A Numenta surgiu a partir daí, com investimento quase que todo vindo do bolso de Hawkins. Ao lado da ex-chief executive da Palm, Donna Dubinsky, e do pesquisador em inteligência artificial, Dilep George, ele se dedica a desvendar o tal algoritmo. Fun fact: boa parte do time é formada por autodidatas no estudo do cérebro, assim como o engenheiro. Um verdadeiro outcast brain club.

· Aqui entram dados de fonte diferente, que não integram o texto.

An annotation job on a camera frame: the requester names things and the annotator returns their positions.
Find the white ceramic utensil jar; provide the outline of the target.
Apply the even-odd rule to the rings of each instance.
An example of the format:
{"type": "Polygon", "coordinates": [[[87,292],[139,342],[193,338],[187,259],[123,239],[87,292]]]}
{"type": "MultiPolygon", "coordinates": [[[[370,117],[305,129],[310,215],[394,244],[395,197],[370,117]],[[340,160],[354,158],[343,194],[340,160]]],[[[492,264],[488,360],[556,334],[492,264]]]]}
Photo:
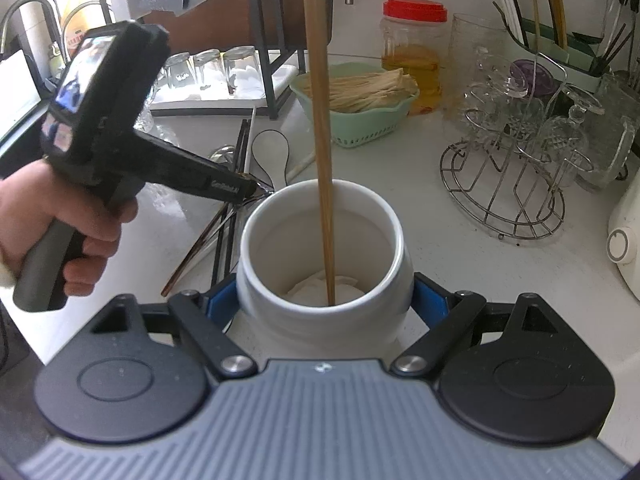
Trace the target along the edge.
{"type": "Polygon", "coordinates": [[[404,230],[378,193],[333,183],[335,301],[326,298],[318,184],[274,193],[248,217],[236,288],[262,359],[384,359],[410,307],[404,230]]]}

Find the silver black handled utensil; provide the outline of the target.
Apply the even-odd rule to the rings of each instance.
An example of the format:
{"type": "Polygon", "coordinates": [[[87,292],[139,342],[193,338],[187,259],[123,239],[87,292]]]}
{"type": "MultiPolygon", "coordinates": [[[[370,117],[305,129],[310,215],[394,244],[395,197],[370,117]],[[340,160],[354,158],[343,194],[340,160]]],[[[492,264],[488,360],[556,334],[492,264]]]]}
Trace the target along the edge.
{"type": "MultiPolygon", "coordinates": [[[[230,218],[228,219],[228,221],[224,224],[224,226],[222,228],[219,229],[218,232],[223,231],[224,227],[226,226],[226,224],[232,220],[233,218],[236,218],[241,212],[243,212],[244,210],[247,210],[248,208],[250,208],[250,206],[254,206],[256,205],[258,202],[261,202],[262,200],[265,200],[266,198],[268,198],[270,195],[272,195],[274,193],[274,189],[273,188],[261,188],[259,191],[257,191],[253,196],[250,196],[250,198],[247,198],[246,200],[243,200],[242,203],[239,203],[237,205],[229,205],[229,206],[233,206],[234,207],[234,211],[232,212],[232,214],[230,214],[230,218]]],[[[202,252],[206,252],[206,247],[209,245],[209,243],[217,236],[217,233],[214,234],[213,237],[211,237],[206,245],[204,246],[203,250],[200,252],[200,254],[202,252]]]]}

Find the white ceramic spoon black rim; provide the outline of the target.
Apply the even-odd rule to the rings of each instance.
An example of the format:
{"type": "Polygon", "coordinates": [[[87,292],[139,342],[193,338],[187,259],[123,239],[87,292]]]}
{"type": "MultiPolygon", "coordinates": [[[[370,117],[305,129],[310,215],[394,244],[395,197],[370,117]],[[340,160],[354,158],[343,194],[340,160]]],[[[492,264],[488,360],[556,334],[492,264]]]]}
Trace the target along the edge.
{"type": "Polygon", "coordinates": [[[290,158],[290,144],[279,130],[267,129],[257,133],[252,142],[252,155],[258,167],[269,178],[273,191],[288,185],[286,167],[290,158]]]}

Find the copper spoon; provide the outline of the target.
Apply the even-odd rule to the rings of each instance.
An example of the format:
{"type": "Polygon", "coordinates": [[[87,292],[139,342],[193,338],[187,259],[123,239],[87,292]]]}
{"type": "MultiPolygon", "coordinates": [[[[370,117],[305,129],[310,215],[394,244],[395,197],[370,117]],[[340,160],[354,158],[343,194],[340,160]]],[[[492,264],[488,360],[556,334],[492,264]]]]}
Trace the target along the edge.
{"type": "Polygon", "coordinates": [[[182,278],[184,272],[186,272],[186,267],[194,260],[194,258],[203,250],[207,241],[214,236],[215,233],[219,231],[220,228],[224,226],[224,224],[230,218],[230,214],[234,211],[233,206],[224,205],[221,206],[216,214],[214,214],[213,219],[210,220],[201,234],[198,236],[196,241],[193,243],[191,248],[188,250],[186,255],[182,258],[178,266],[175,268],[175,271],[171,273],[171,276],[168,278],[164,287],[160,291],[160,296],[163,298],[167,297],[169,293],[174,289],[175,284],[178,283],[180,278],[182,278]]]}

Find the white paper towel in jar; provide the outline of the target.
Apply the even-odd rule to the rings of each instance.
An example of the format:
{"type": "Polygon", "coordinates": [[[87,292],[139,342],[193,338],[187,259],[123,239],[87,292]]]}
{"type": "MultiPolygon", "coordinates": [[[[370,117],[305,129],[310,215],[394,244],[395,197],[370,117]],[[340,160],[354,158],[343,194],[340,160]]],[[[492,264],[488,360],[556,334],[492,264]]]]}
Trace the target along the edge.
{"type": "MultiPolygon", "coordinates": [[[[347,304],[364,295],[358,287],[356,278],[337,275],[335,277],[335,301],[334,306],[347,304]]],[[[329,299],[326,296],[326,276],[319,271],[303,281],[297,283],[284,298],[292,304],[306,307],[329,307],[329,299]]]]}

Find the glass tumbler left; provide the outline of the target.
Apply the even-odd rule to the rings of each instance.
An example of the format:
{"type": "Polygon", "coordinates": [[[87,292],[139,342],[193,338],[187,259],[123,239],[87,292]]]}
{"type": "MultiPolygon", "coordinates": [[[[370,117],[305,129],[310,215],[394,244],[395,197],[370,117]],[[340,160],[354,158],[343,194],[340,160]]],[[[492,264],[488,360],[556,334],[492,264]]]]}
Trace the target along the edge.
{"type": "Polygon", "coordinates": [[[187,96],[195,84],[194,69],[189,52],[171,55],[165,62],[166,84],[170,91],[187,96]]]}

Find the glass tumbler right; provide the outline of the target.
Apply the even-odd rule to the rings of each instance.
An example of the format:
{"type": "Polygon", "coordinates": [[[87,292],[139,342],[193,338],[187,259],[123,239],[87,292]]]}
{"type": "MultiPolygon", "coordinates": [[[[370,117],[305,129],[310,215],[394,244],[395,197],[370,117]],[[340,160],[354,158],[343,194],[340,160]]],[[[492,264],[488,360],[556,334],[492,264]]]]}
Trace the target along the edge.
{"type": "Polygon", "coordinates": [[[224,76],[229,92],[239,99],[259,99],[264,94],[262,74],[256,50],[252,46],[239,46],[222,55],[224,76]]]}

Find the brown wooden cutting board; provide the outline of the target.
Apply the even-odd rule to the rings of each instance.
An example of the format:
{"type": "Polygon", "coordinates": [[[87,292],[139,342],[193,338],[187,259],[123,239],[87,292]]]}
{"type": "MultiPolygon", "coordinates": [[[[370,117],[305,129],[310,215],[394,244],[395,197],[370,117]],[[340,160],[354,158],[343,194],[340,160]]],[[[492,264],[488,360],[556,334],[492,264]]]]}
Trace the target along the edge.
{"type": "MultiPolygon", "coordinates": [[[[265,22],[266,45],[279,47],[277,1],[260,0],[265,22]]],[[[294,49],[306,47],[303,0],[282,0],[285,44],[294,49]]],[[[249,46],[257,40],[250,0],[206,0],[177,16],[168,11],[153,11],[143,18],[145,24],[163,26],[169,34],[171,51],[195,54],[215,48],[221,51],[249,46]]]]}

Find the upside down glass cup right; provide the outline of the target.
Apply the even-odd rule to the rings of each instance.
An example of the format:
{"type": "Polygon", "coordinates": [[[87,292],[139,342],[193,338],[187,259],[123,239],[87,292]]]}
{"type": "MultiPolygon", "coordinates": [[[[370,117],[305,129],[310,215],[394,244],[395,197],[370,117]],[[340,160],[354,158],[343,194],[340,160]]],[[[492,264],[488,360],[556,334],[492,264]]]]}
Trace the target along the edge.
{"type": "Polygon", "coordinates": [[[604,107],[592,93],[574,84],[564,86],[562,93],[573,102],[567,115],[547,119],[536,139],[539,160],[548,167],[554,188],[568,188],[578,172],[593,172],[589,141],[582,124],[588,113],[604,114],[604,107]]]}

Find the upside down glass cup left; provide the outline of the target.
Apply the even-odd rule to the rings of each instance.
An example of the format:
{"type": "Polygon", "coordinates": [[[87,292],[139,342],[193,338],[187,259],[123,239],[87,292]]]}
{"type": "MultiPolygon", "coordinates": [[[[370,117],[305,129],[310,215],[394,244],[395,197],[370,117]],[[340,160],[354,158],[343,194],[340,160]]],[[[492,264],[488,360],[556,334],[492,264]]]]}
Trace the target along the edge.
{"type": "Polygon", "coordinates": [[[504,133],[513,105],[526,98],[516,98],[509,93],[510,62],[494,54],[478,60],[476,81],[465,90],[462,105],[462,119],[469,126],[474,142],[491,142],[504,133]]]}

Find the tall clear glass cup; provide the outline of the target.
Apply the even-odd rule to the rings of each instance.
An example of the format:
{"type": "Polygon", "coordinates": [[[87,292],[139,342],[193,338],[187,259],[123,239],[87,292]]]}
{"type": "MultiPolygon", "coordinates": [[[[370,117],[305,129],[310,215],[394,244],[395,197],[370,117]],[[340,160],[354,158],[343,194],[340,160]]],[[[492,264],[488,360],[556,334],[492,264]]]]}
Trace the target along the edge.
{"type": "Polygon", "coordinates": [[[445,119],[454,122],[463,117],[464,92],[476,81],[478,60],[488,54],[503,55],[507,39],[506,26],[498,18],[454,14],[442,66],[442,114],[445,119]]]}

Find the bundle of wooden sticks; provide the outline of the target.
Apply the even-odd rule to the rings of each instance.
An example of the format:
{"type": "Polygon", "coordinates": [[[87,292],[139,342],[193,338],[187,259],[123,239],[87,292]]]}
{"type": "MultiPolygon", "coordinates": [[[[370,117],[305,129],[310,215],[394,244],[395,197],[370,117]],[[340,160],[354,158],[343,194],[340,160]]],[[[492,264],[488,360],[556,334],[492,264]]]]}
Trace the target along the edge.
{"type": "Polygon", "coordinates": [[[418,85],[401,68],[352,76],[329,76],[331,112],[352,114],[394,107],[418,95],[418,85]]]}

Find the purple lidded container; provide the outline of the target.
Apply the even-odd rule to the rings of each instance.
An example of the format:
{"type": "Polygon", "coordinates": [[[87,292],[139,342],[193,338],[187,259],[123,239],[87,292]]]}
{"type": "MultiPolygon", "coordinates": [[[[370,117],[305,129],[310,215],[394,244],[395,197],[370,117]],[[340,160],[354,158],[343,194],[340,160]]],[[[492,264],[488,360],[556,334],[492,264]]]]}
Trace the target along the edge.
{"type": "Polygon", "coordinates": [[[538,99],[551,98],[559,84],[540,63],[516,60],[509,63],[509,93],[516,98],[531,94],[538,99]]]}

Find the red lidded plastic jar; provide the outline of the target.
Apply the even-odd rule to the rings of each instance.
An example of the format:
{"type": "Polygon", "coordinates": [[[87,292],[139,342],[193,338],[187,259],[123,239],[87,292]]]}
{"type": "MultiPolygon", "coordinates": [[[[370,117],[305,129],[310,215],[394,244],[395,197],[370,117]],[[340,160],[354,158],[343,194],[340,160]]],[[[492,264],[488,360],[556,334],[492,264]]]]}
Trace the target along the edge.
{"type": "Polygon", "coordinates": [[[412,77],[419,95],[411,104],[413,115],[431,113],[442,99],[440,66],[444,59],[446,6],[432,0],[385,0],[380,29],[382,66],[401,68],[412,77]]]}

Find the green chopstick holder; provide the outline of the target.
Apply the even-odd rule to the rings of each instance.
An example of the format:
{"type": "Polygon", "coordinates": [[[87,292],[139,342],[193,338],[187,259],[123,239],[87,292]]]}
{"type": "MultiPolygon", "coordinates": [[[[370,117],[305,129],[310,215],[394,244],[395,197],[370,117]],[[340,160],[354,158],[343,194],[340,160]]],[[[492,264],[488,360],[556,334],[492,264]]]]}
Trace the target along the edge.
{"type": "Polygon", "coordinates": [[[639,0],[494,0],[506,52],[552,76],[596,91],[639,50],[639,0]]]}

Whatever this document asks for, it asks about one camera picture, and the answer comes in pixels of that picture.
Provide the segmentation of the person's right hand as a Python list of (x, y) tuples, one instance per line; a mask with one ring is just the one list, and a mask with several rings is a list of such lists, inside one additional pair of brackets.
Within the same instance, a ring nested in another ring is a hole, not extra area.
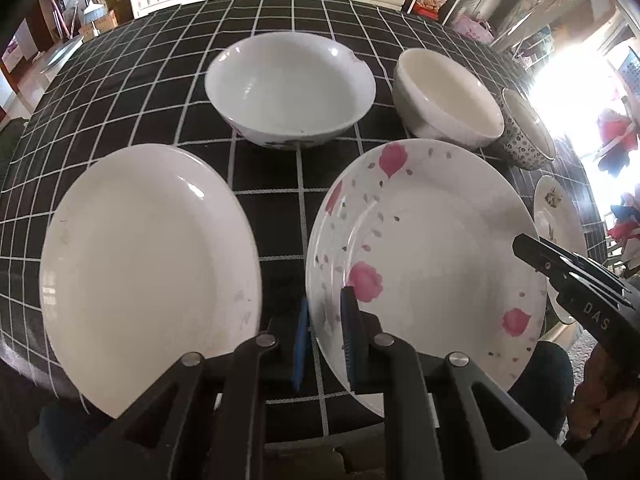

Brilho eterno de uma mente sem explicação
Com tantas credenciais e um plano ambicioso, o veterano conseguiu contato com a DeepMind, o laboratório para pesquisas em inteligência artificial da Alphabet (sim, a empresa-mãe do Google). A ideia era que, em abril deste ano, ele fizesse uma apresentação para os cientistas de lá sobre sua pesquisa. Acontece que o trabalho do sujeito tem uma abordagem tão complexa que os neurocientistas da DM cancelaram o encontro, argumentando que seus pesquisadores, muito provavelmente, ficariam boiando durante a palestra. Não é a gente que diz isso, mas Demis Hassabis, um dos fundadores da DeepMind. Logo, muito antes de encontrar o algoritmo do cérebro, o primeiro passo, no caso, seria fazer com que alguém entenda de que raios o senhor Hawkins está falando.
Jogo da imitação
A abordagem proposta pela Numenta está em entender como funciona a inteligência humana por completo para, então, criar máquinas que funcionem de forma igual. Segundo o pesquisador, não há atalhos para esse tipo de tarefa, mesmo que o objetivo final não seja reproduzir a mente humana por completo. Caso a companhia e seu quixotesco criador estejam certos, dá para imaginar um verdadeiro tiro na Lua no desenvolvimento de carros autônomos, pesquisa de doenças e assistentes virtuais. Na realidade, as possibilidades são limitadas apenas pela criatividade dos cientistas e empresas.